To expand on the ambiguous explanation offered earlier, the Grammy is awarded “to honour artistic achievement, technical proficiency and overall excellence in the recording industry, without regard to album sales or chart positions”. Hence, in theory, the Academy isn’t obliged to award artists reflecting the reception of their music and because popular acclaim rarely coincides with critical acclaim the recipients of the award are not always favoured by the public (think Beck vs Beyoncé in 2015). That opens a bigger discourse and one of the reasons Frank Ocean decided to opt out of the whole charade. The critics’ choices are dubious as the voting is done in secret and the list of artists for nomination isn’t transparent.
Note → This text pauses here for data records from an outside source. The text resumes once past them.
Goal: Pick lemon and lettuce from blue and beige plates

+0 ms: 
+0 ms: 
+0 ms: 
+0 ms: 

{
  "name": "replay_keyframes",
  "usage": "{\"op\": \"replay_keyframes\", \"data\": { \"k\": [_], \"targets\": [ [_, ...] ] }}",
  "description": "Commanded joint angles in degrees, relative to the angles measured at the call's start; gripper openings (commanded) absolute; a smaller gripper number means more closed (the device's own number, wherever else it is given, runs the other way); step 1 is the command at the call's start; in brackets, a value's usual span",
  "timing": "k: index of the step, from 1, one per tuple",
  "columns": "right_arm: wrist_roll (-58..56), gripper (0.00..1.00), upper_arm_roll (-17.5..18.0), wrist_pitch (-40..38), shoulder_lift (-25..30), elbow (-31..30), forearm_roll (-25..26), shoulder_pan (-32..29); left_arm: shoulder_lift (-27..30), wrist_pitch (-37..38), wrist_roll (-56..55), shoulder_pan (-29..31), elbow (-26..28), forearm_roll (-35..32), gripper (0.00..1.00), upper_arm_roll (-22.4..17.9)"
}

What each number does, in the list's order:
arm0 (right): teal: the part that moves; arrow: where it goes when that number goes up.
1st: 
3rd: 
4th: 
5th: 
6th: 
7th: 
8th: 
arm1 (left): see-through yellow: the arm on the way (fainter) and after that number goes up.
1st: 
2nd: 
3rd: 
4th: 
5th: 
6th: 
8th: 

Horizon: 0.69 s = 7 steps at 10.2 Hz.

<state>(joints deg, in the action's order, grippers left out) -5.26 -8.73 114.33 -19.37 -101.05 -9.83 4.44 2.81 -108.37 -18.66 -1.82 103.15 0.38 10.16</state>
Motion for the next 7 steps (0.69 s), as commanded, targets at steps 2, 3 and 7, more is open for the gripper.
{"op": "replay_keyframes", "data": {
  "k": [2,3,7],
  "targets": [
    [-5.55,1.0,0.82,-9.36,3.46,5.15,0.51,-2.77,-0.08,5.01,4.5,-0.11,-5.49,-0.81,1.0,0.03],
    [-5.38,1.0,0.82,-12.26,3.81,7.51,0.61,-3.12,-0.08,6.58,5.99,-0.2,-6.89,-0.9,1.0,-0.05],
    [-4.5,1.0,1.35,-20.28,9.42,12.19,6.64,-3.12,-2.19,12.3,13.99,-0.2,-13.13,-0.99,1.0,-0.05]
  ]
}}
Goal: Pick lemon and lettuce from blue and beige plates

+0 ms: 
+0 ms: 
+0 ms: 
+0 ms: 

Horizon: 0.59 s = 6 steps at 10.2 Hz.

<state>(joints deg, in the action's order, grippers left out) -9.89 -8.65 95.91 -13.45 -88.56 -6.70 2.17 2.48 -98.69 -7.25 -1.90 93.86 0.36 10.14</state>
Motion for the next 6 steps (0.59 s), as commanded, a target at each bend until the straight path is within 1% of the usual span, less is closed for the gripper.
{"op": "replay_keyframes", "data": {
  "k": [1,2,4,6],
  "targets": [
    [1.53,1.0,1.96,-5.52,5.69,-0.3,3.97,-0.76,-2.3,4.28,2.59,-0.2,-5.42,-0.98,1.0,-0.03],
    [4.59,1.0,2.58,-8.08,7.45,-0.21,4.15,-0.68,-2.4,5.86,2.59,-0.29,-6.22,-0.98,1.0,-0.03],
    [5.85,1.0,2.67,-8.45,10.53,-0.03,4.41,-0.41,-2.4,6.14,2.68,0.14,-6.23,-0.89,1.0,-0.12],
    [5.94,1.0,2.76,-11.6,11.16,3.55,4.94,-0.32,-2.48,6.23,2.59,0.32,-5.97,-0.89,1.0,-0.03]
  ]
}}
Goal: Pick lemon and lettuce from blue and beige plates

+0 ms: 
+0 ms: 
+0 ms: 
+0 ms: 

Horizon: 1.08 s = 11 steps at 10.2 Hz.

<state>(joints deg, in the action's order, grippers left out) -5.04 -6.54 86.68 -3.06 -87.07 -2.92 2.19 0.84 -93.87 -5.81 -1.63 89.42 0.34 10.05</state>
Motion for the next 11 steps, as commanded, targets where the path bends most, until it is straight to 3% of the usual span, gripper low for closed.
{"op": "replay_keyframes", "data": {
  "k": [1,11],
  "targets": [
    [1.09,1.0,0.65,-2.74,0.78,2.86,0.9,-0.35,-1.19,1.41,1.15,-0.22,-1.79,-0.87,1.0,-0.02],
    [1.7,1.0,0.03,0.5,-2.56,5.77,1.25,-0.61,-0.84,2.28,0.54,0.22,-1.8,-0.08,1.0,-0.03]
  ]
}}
Ocean expressed a similar stance saying “the infrastructure of the awarding system and the nomination system and screening system is dated”. Social media and online streaming platforms have changed the way we approach music and the emergence of mixtapes and the melting pot of the genres (Beyoncé’s nomination in the rock category for example) present in more and more music produced implies changes need to be made to fairly represent all.
The emergence of mixtapes and the melting pot of the genres (Beyoncé’s nomination in the rock category for example) present in more and more music produced implies changes need to be made to fairly represent all.
So what warrants winning a Grammy? Music is one of the most inherently subjective forms of art and to come to an objective decision on who deserves a Grammy award based on something very ambiguous as “outstanding achievement” will never produce a satisfying output. Popular demand, reflection of public sentiment, a completely new sound, emotional resonation or influence to the music scene can all be seen as factors but as people become more outspoken and headstrong the Grammys will always be controversial as not everyone’s stance can be represented. All that can be done is allowing an organic evolution of the award system, perhaps a reform from the ground up that reflects a digital change will do in the meantime.